Key among the incentives that saw sunset on Dec. 31 was the ‘Alternative Fuel Vehicle Refueling Property’ credit, which is outlined in Internal Revenue Service Code Section 30C. This technology-agnostic measure provided support for the build-out of refueling infrastructure for various products, such as ethanol (which was the subject of other high-profile incentive expirations), compressed natural gas and hydrogen, as well as EV charging devices.

The credit, which was capped at $1,000 for residential applications and $30,000 for commercial infrastructure projects, had been particularly helpful in bringing more ethanol pumps and EV charging stations into circulation.

Genevieve Cullen, vice president of the Electric Drive Transportation Association, tells NGT News that the credit's expiration will likely disrupt the EV marketplace to some extent. Even if the measure is reintroduced as a part of an extenders bill, the lapse will cause enough static to make long-term planning difficult.

‘We hope the uncertainty created by the expiration doesn't slow down investment too much,’ Cullen says. She notes that the EV recharging sector is directly tied to the vehicle marketplace itself, so sales of EVs could also suffer.

‘Just give the business community some certainty,’ she remarks. ‘Getting to economies of scale is important.’

Two other credits that were advantageous to EVs also expired last week. One was a 10% (up to $4,000) conversion credit for plug-in EVs, and the other was a credit for electric-drive low-speed vehicles, motorcycles and three-wheeled vehicles. The cap on that credit was 10% of the investment, up to $2,500.

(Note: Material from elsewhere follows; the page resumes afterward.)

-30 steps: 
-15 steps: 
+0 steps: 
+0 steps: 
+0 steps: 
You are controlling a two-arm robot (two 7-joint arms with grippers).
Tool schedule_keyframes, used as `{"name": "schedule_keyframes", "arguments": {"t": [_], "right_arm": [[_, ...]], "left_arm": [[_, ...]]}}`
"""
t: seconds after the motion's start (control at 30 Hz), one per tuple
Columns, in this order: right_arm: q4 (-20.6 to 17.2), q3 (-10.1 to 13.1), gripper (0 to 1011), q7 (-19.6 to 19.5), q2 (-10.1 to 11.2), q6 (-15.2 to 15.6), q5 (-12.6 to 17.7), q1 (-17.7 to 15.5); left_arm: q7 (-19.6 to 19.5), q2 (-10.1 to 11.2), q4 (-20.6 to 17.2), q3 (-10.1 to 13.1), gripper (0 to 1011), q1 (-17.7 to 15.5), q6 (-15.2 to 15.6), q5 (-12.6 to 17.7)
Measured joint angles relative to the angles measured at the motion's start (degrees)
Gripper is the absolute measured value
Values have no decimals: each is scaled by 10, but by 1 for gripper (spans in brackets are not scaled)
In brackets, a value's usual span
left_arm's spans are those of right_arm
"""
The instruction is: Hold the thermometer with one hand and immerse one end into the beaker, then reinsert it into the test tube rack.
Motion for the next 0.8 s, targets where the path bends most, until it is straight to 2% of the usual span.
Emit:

However, it is notable that another critical incentive – the up-to-$7,500 credit toward the purchase of an EV – remains in effect.

In the natural gas vehicle (NGV) arena, the expiration of the refueling property credit will likely have less of an impact because of the $30,000 cap. That incentive, explains NGV America President Richard Kolodziej, is relatively modest in the context of a new CNG refueling station, where the price tag routinely exceeds $1 million.

However, the NGV industry lost a more important measure on Dec. 31: the $0.50 excise tax credit for each gasoline-gallon-equivalent of CNG or gallon of liquified natural gas.

Kolodziej expresses cautious optimism about whether these or other measures – such as the highly touted NAT GAS Act – will get traction this year.

‘With this Congress, you just can't tell,’ he says, noting that the real challenge to these pieces of legislation will be found in the House. Most likely, nothing will move forward until the primaries are over in June.

Cullen concurs: ‘It's going to be a bumpy year,’ she remarks.